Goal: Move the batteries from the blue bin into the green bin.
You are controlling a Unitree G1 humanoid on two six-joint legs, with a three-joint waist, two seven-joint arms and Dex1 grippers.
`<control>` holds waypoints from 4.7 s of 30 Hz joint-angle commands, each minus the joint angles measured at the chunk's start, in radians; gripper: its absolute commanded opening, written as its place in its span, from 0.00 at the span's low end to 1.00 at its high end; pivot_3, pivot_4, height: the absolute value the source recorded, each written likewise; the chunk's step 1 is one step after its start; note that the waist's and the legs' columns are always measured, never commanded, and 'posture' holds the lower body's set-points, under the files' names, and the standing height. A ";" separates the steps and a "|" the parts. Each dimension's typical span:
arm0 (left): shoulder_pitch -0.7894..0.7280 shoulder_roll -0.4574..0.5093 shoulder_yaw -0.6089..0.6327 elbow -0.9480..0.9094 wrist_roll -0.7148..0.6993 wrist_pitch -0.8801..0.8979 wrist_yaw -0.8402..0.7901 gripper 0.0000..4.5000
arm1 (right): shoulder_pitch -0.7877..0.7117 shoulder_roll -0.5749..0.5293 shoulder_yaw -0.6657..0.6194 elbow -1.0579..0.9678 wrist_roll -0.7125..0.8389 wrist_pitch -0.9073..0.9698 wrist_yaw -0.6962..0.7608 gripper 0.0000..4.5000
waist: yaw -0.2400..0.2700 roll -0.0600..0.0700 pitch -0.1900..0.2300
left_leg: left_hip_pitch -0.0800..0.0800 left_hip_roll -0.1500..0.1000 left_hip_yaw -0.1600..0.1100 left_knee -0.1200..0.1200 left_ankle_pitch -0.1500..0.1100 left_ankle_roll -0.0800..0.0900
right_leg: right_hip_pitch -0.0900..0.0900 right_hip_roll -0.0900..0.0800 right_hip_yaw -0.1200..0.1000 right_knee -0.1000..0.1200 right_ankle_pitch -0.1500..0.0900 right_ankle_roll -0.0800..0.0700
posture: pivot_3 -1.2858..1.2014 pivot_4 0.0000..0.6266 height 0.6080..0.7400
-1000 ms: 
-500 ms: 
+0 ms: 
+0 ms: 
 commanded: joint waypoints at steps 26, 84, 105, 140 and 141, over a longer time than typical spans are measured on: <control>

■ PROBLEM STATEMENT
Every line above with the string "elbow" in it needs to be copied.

■ TASK RESULT
arm0 (left): shoulder_pitch -0.7894..0.7280 shoulder_roll -0.4574..0.5093 shoulder_yaw -0.6089..0.6327 elbow -0.9480..0.9094 wrist_roll -0.7148..0.6993 wrist_pitch -0.8801..0.8979 wrist_yaw -0.8402..0.7901 gripper 0.0000..4.5000
arm1 (right): shoulder_pitch -0.7877..0.7117 shoulder_roll -0.5749..0.5293 shoulder_yaw -0.6657..0.6194 elbow -1.0579..0.9678 wrist_roll -0.7125..0.8389 wrist_pitch -0.9073..0.9698 wrist_yaw -0.6962..0.7608 gripper 0.0000..4.5000

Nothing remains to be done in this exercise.